With regard to the toxicological comparability of TDI Biuret and 2,4-/2,6-TDI acute inhalation toxicity studies in rats revealed 4-hour LC50 values (aerosol) of 112 mg/m3 for TDI Biuret (based on sum of TDI isomers) and 107 mg/m3 for 2,4-/2,6-TDI (Folkerts, 2010). All qualitative cornerstones of TDI-induced respiratory tract injury were essentially identical. This included the typical delayed-onset mortality, likely as a result of a bronchiolitis obliterans. Of note is the over-proportional presence of TDI vapor relative to the TDI Biuret after inhalation exposure. This is consistent with the higher vapor pressure of TDI. In summary, the similarities of LC50s in the presence of TDI Biuret up to analytically verified breathing zone concentrations of 112 mg TDI Biuret/m3 demonstrates that the inhalation toxicity of TDI per se isnot affected to any appreciable extent by the presence of TDI Biuret aerosol. This means, modulating factors due to physicochemical interactions (partitioning of the vapor phase with the liquid aerosol phase) were not apparent as this would have lead to a more immediate onset of mortality (immediate acute lung edema rather that delayed bronchiolitis obliterans). Overall, these data demonstrate that the acute inhalation toxicity of TDI Biuret is negligible relative to TDI and any dependence of acute hazards on specific use patterns (vapor vs. aerosol) cannot be envisaged(expert opinion of Prof. J. Pauluhn: Desmodur VP.PU 60 WF14 (TDI Biuret): Comparison of acute inhalation toxicities of TDI Biuret and TDI, dated Sep. 3, 2010; complete expert opinion attached in IUCLID chapter 7 “Endpoint summary: Toxicological information”).

In addition, the toxicity profiles of TDI Biuret and 2,4-/2,6-TDI also show a high degree of consistency regarding the endpoints acute oral toxicity, skin irritation, eye irritation, skin sensitization and genotoxicity in vitro.

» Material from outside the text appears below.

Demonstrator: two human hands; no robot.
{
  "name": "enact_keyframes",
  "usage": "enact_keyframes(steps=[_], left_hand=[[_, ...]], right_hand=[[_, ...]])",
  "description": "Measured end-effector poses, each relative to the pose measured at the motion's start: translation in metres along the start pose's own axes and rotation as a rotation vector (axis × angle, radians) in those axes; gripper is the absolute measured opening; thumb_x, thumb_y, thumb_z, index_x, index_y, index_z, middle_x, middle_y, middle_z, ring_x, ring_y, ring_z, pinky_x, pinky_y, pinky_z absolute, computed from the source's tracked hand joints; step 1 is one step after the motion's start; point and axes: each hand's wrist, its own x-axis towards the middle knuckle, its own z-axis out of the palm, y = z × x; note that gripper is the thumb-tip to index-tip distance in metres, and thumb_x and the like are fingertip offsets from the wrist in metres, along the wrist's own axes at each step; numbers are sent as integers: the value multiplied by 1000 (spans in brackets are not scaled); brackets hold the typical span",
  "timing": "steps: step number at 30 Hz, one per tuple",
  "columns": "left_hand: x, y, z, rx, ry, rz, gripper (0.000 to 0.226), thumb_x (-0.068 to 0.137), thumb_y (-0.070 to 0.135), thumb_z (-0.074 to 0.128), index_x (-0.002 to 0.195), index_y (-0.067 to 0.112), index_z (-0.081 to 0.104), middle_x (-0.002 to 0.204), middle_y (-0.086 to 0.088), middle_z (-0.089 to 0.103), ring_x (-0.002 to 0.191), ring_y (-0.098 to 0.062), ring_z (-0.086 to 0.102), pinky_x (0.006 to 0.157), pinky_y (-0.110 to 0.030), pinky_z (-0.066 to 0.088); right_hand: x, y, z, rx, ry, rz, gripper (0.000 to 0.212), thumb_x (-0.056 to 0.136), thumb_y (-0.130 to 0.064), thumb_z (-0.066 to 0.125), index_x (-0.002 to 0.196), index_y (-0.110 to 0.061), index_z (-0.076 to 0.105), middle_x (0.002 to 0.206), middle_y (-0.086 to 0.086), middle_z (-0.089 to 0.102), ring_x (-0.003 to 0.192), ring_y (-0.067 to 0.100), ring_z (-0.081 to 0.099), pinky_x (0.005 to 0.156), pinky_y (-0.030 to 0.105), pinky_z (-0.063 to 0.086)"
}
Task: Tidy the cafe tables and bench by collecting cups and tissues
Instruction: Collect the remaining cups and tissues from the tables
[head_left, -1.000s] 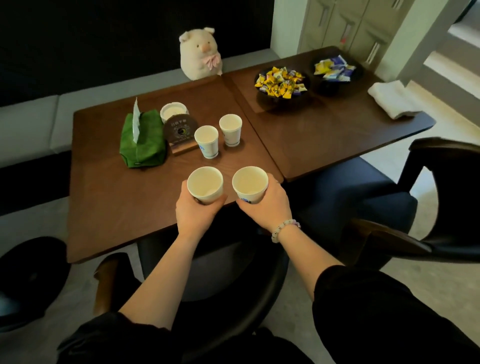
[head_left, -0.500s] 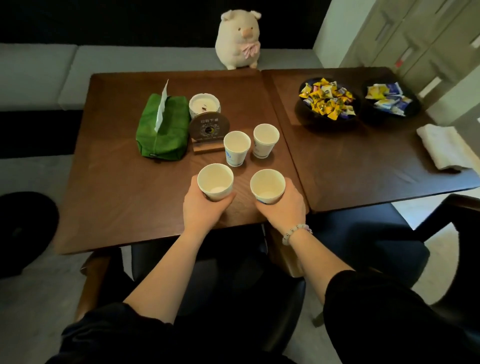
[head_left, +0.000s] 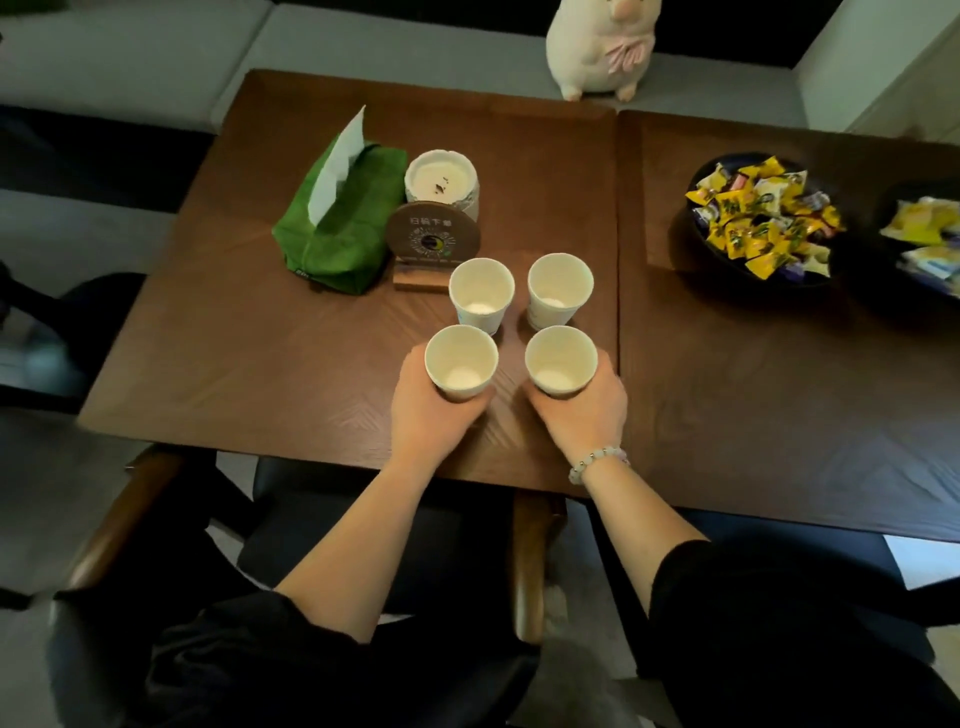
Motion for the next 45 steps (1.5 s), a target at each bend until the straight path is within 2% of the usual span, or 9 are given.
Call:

Therefore, based on all available data the test results obtained for 2,4-/2,6-TDI can be transferred to TDI Biuret and based on such a read-across further testing of TDI Biuret is not required. This approach is in accordance with Annex XI, section 1.5 of the REACH Regulation (EC) No 1907/2006.

 

Justification for classification or non-classification

According to CLP Regulation (EC) No 1272/2008 the classification of 2,4-/2,6-TDI (CAS No 26471-62-5) was considered for the classification of TDI Biuret since TDI Biuret contains >= 50 % of 2,4-/2,6-TDI.

 

Skin sensitisation

2,4-/2,6-TDI is classified under Annex I of Directive 67/548/EEC with R43 (may cause sensitization by skin contact). This classification corresponds to Category 1 (may cause an allergic skin reaction) according to Annex VI-1 of CLP Regulation (EC) No 1272/2008. A modified local lymph node assay (LLNA-IMDS) in mice with Desmodur VP.PU 60WF14 (TDI Biuret) confirms this classification.

 

Respiratory sensitisation

2,4-/2,6-TDI is classified under Annex I of Directive 67/548/EEC with R42 (may cause sensitization by inhalation). This classification corresponds to Category 1 (may cause allergy or asthma symptoms or breathing difficulties if inhaled) according to Annex VI-1 of CLP Regulation (EC) No 1272/2008.